The outlay is another step for Galderma in building its U.S. presence across various business functions. Four months ago, the 44-year-old Swiss company opened its U.S. headquarters in Miami. Galderma also has an R&D hub in Boston, two facilities in the Dallas-Fort Worth area and an outlet in Carlsbad, California.
The planned manufacturing spending will increase Galderma’s ability to supply its treatments through U.S.-based contractors.
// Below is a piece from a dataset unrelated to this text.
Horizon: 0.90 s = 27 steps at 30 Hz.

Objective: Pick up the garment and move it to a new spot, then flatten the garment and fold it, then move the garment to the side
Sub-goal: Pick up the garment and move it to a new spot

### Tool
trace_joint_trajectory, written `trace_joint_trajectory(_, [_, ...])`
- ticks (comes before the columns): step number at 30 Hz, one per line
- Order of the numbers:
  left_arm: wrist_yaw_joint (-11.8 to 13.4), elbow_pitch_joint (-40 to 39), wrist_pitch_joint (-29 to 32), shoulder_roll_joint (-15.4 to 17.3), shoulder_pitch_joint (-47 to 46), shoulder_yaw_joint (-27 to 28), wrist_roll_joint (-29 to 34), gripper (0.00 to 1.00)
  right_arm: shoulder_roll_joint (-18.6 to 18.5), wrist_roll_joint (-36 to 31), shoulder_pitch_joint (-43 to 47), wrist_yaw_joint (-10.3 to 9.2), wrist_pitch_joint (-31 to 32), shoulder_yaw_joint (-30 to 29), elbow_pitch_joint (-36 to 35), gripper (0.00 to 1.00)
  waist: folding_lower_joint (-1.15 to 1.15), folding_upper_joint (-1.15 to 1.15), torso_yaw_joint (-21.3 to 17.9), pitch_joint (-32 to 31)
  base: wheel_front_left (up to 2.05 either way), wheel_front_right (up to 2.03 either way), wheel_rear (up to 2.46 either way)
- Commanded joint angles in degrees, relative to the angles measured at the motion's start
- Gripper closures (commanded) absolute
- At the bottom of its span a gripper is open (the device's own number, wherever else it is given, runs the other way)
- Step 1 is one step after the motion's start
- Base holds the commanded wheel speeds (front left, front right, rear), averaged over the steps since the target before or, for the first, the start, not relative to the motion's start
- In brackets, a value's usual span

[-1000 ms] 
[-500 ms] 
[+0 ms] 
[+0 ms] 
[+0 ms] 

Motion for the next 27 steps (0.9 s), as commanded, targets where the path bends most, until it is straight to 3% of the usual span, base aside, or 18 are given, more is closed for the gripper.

In Florida, Galderma’s partner will ramp up final assembly and packaging of Nemluvio, which has been in high demand since it was endorsed last year by the FDA. The investment will also bolster U.S. contract production of skincare treatments Alastin and Cetaphil, the company said.
Additionally, Galderma is ramping up technology transfers to the U.S. for the production of aesthetic treatments, including the neuromodulator Relfydess for frown lines and crow’s feet, a potential competitor to AbbVie’s Botox. The drug launched in Europe this year but has been delayed in the U.S. by manufacturing issues for two years.
Galderma revealed its spending pledge alongside its quarterly earnings report. Through the first nine months of this year, the company has generated record revenue of $3.7 billion. As a result, Galderma has jacked up its annual growth guidance to a range of 17% to 17.7%, which is up from its earlier 12% to 14% projection.
Much of the uptick can be attributed to the successful launch of Nemluvio, which accounted for sales of $263 million in the first three quarters of the year, including $131 million in Q3. It was a particularly significant haul considering Nemluvio has been on the market for only 14 months after its approval in the U.S. for prurigo nodularis (PN) in August of last year, with an expansion to treat eczema following in December. Regulators in Europe signed off on Nemluvio in both indications in February of this year.
The company said most of the early sales for the injected IL-31 treatment were to PN patients, but in the third quarter, sales for atopic dermatitis—where there is a larger market opportunity—overtook those for PN.
The uptake “continues to surpass expectations, underpinned by growing demand and increased access,” Galderma CEO Flemming Ornskov, M.D., said on a conference call.
As for U.S. tariffs, Galderma's chief financial officer, Thomas Dittrich, said the company’s exposure is "already in effect and seems manageable.” He added that tariffs largely affect the company’s filler and biostimulator portfolio, which accounts for 7% of Galderma’s net sales.